Two peas in a pod
Can any agenda be genuinely progressive without taking the health and integrity of the natural environment into account? The People's National Party (PNP) claims that its 'Progressive Agenda' represents a set of principles to be followed in preparing a manifesto for the coming general election. Since concern and care for the natural environment is missing from its 'Progressive Agenda', we can expect no better respect of the natural environment from a future PNP government than we saw in the past.
In these matters, you have to pay attention to actions, not words. In the 1990s and early 2000s, when I was head of an environment and development non-governmental organisation (NGO), we responded to the Government's call for NGOs to enter into a partnership with them to manage national parks, marine parks and protected areas. We did our part, and we (naively) believed that the Government would keep its promises.
We took an interest in the natural resources of south Clarendon and south St Catherine - the extensive dry limestone forests, mangroves, seagrass beds, coral reefs and cays of the Portland Bight area, with their native and endemic wildlife. Most of the land was owned by the Government, which gives it full control over what can take place there.
We prepared a management plan (which was accepted) which included sustainable community and nature tourism development, and we sourced millions of US dollars in funding from the Global Environment Facility (GEF) through the IDB. Hundreds of sustainable jobs would have been created, and hundreds of families would have been able to lift themselves out of poverty.
Broken promises, lost opportunities
The PNP Government broke almost every promise made to us. Although after six years of planning, the PNP created (in law) the Portland Bight Protected Area (PBPA) in 1999, and after four more years contracted us to manage it, the party did little else and, in fact, was obstructionist. Despite agreeing to put regulations in place to determine what can and cannot legally take place in the protected area, the PNP did not; no regulations meant no power to enforce and to implement the management plan.
Their lack of commitment and support meant that the GEF could not give us the funding, and a great opportunity was lost.

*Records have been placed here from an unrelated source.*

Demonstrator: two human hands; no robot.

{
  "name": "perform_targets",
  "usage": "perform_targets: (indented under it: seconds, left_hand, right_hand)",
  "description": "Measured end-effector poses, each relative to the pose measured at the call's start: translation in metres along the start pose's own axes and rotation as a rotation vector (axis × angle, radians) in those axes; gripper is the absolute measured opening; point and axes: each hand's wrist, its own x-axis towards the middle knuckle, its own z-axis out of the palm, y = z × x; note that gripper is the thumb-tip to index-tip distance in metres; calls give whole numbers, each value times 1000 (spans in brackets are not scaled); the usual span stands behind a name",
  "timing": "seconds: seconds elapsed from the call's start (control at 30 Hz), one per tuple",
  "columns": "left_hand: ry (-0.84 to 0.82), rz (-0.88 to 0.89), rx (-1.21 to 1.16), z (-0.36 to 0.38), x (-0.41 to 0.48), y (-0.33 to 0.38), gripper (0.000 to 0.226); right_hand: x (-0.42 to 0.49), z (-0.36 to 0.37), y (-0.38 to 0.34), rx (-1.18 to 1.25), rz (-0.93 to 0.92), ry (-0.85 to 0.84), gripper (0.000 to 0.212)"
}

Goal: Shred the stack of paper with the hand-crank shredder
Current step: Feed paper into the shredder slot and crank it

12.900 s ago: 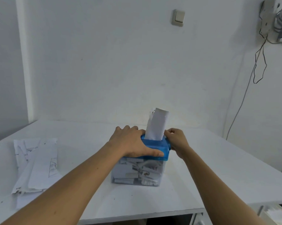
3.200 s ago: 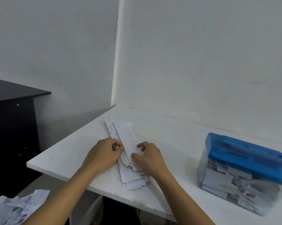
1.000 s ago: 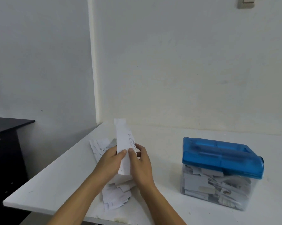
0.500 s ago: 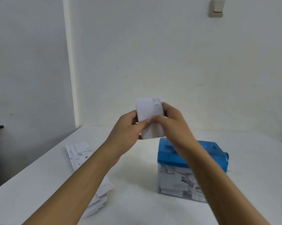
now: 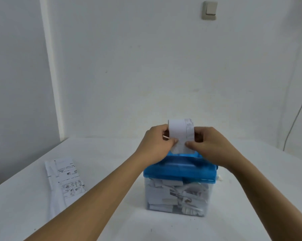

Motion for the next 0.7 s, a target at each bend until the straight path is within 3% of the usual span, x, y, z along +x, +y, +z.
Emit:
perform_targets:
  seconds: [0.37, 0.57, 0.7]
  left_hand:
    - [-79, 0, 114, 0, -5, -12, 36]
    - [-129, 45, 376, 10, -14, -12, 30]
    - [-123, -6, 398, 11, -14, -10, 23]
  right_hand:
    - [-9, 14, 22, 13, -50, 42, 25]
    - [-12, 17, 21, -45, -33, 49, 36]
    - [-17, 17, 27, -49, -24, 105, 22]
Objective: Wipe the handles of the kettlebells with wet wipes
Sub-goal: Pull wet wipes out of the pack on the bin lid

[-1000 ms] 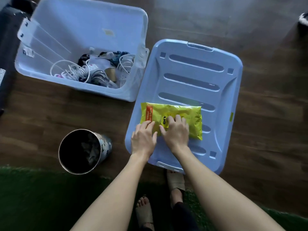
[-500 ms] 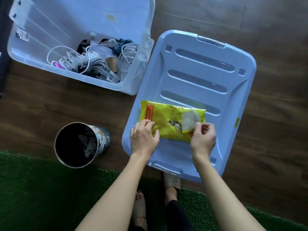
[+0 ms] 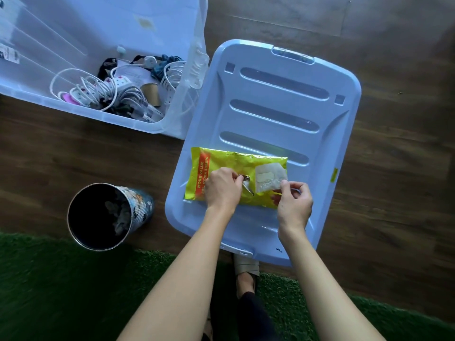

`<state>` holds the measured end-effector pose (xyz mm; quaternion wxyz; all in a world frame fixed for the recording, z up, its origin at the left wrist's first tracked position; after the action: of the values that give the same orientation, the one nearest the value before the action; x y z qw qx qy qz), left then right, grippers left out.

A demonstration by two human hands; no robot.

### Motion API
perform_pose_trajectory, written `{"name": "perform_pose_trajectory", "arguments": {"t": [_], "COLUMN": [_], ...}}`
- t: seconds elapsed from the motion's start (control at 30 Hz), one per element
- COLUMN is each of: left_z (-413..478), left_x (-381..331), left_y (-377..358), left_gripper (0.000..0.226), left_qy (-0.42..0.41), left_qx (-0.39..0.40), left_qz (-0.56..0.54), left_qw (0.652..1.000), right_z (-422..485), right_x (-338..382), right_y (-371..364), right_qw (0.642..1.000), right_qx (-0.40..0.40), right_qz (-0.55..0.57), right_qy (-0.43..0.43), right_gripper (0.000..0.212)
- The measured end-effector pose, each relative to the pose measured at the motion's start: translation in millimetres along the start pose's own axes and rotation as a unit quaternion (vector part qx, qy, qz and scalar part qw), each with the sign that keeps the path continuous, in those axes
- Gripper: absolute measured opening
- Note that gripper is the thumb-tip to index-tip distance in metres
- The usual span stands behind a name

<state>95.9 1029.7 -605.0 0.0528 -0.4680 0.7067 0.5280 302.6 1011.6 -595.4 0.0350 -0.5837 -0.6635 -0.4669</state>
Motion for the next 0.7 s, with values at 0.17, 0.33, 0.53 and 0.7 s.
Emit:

Twelve years later, the PBPA is protected in name only; no protection is in place, over and above what is available anywhere else in Jamaica. The same is true for the Palisadoes-Port Royal Protected Area - an enduring shame still hovering over the PNP's disastrous, unprogressive 17-year run.
The current Jamaica Labour Party (JLP) Government is no friend of the natural environment either. When it first came to office, it invited environmentalists to Jamaica House, and promised us transparency and a change of course from previous practices. If anything, things have got worse! We have had three environment ministers in four years, and still there are no protected-area regulations.
This Government has sent in bulldozers to dig up and destroy the natural environment in the Palisadoes-Port Royal Protected Area, building a quite unnecessary four-lane highway. The fact that there are no protected-area regulations means that the Government is not breaching any.
Controversial resort development
And now the latest madness: a private investor has approached the Government with a plan to build a 'resort development' on two of the small coral cays within the Portland Bight Protected Area. The ownership of these cays is vested in the commissioner of lands, and held in trust for the people of Jamaica. The private investor is asking the Government to turn these two cays over to him, so he can build a 'resort development' in the middle of a fairly pristine protected area. The fact that there are no protected-area regulations means that the Government is free to give away our valuable wilderness areas to private developers.
The commissioner of lands is entertaining the request; I thought it should have been turned down out of hand. Some years ago, we had asked the Government to vest all the PBPA wilderness lands in a Protected Area Lands Trust, which would insulate them from just such a situation. We were assured that it was not necessary, since the commissioner of lands would protect their conservation status.
And the NEPA-NRCA is entertaining the request, and terms of reference for an environmental impact assessment have been prepared (see http://www.nepa.gov.jm/tors/St.Catherine/Big-Little-Pelican-Cay/tor-eia.pdf).
It is at a time like this I wish we had campaign-finance legislation that required full disclosure, so that I could check whether this developer is a big donor to the party.